Records to use:
Segment Open

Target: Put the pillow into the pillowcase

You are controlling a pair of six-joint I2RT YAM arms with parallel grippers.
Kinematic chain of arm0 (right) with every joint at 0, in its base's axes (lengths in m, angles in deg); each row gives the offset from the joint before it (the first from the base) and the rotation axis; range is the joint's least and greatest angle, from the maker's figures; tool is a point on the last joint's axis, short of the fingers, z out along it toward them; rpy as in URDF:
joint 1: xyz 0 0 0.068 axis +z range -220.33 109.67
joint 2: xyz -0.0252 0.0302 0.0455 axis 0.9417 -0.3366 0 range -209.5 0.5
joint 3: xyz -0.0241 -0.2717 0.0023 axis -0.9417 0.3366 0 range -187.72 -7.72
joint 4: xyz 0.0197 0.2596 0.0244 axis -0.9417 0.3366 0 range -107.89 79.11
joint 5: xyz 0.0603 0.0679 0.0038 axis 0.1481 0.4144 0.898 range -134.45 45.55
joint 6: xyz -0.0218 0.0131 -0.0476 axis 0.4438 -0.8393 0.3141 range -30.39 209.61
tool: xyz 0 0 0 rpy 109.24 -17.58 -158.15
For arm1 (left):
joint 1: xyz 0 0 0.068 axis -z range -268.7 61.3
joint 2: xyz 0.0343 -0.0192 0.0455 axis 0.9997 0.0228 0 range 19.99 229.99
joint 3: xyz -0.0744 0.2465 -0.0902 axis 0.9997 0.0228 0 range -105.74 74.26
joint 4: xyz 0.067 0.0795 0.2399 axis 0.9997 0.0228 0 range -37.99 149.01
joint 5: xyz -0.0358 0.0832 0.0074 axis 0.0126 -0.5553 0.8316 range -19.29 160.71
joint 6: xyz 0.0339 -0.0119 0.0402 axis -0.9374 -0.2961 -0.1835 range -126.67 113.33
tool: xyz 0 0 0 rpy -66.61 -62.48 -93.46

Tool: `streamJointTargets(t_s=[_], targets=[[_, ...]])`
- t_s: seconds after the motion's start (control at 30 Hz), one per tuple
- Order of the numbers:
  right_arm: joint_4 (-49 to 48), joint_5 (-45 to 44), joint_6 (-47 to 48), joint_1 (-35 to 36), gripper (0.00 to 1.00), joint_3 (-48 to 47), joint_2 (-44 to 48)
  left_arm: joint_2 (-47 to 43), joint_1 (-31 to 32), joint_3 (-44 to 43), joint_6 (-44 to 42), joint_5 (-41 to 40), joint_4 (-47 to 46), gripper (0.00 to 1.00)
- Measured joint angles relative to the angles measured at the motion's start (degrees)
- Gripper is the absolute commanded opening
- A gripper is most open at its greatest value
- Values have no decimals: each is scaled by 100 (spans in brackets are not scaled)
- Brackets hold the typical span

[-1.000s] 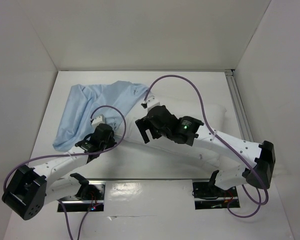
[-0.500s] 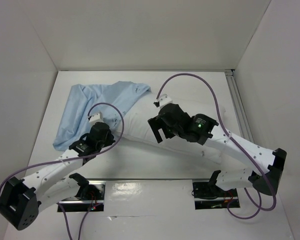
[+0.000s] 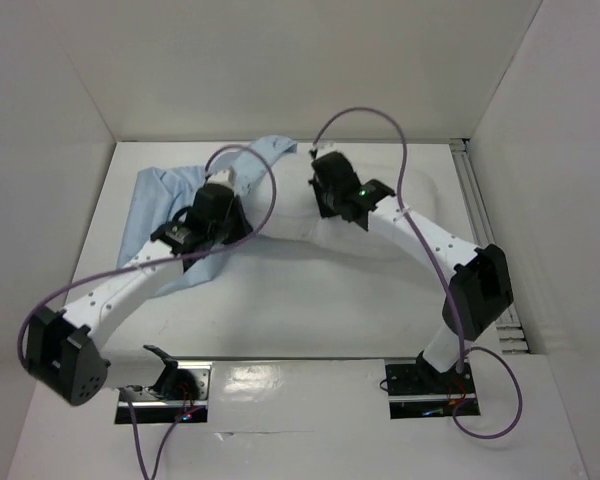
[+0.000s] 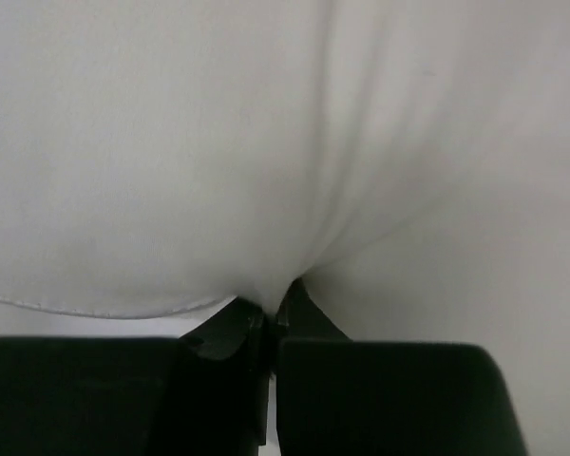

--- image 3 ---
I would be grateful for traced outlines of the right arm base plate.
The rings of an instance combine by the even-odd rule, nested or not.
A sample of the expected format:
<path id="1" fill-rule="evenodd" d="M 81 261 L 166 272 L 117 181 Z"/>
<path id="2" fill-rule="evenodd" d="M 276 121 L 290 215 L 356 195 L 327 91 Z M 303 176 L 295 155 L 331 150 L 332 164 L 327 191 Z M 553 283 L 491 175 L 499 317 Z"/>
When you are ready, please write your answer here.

Segment Closed

Report how many lines in the data contain the word "motion", with no words besides the number.

2